_Description of the task_.
Every line of the listing that follows must be written out unchanged.
Content starts
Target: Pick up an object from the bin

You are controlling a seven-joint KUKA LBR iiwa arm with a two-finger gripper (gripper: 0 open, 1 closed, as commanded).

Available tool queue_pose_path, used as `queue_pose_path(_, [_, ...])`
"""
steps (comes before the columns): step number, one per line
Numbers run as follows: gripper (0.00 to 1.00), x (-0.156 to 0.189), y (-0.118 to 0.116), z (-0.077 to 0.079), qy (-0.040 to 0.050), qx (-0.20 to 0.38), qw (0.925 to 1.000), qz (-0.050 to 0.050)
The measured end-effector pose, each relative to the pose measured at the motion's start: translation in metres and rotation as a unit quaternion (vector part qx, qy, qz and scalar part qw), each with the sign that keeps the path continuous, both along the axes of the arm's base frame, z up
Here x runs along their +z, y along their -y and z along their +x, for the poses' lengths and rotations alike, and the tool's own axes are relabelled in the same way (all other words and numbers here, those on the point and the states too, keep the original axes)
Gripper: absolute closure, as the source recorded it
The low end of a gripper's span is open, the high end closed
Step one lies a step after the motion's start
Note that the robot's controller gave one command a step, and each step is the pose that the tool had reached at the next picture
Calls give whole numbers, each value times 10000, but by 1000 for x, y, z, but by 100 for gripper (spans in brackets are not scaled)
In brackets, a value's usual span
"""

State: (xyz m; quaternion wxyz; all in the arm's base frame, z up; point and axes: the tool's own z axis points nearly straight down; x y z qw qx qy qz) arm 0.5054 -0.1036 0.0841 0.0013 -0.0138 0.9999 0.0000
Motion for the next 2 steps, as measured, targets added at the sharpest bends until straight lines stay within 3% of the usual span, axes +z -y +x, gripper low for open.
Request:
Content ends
_Result for this task_.
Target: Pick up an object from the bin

You are controlling a seven-joint KUKA LBR iiwa arm with a two-finger gripper (gripper: 0 open, 1 closed, as commanded).

Available tool queue_pose_path, used as `queue_pose_path(_, [_, ...])`
"""
steps (comes before the columns): step number, one per line
Numbers run as follows: gripper (0.00 to 1.00), x (-0.156 to 0.189), y (-0.118 to 0.116), z (-0.077 to 0.079), qy (-0.040 to 0.050), qx (-0.20 to 0.38), qw (0.925 to 1.000), qz (-0.050 to 0.050)
The measured end-effector pose, each relative to the pose measured at the motion's start: translation in metres and rotation as a unit quaternion (vector part qx, qy, qz and scalar part qw), each with the sign that keeps the path continuous, both along the axes of the arm's base frame, z up
Here x runs along their +z, y along their -y and z along their +x, for the poses' lengths and rotations alike, and the tool's own axes are relabelled in the same way (all other words and numbers here, those on the point and the states too, keep the original axes)
Gripper: absolute closure, as the source recorded it
The low end of a gripper's span is open, the high end closed
Step one lies a step after the motion's start
Note that the robot's controller gave one command a step, and each step is the pose that the tool had reached at the next picture
Calls give whole numbers, each value times 10000, but by 1000 for x, y, z, but by 100 for gripper (spans in brackets are not scaled)
In brackets, a value's usual span
"""

State: (xyz m; quaternion wxyz; all in the arm's base frame, z up; point and axes: the tool's own z axis points nearly straight down; x y z qw qx qy qz) arm 0.5054 -0.1036 0.0841 0.0013 -0.0138 0.9999 0.0000
Motion for the next 2 steps, as measured, targets added at the sharpest bends until straight lines stay within 3% of the usual span, axes +z -y +x, gripper low for open.
Request:

The answer has been supplied in full.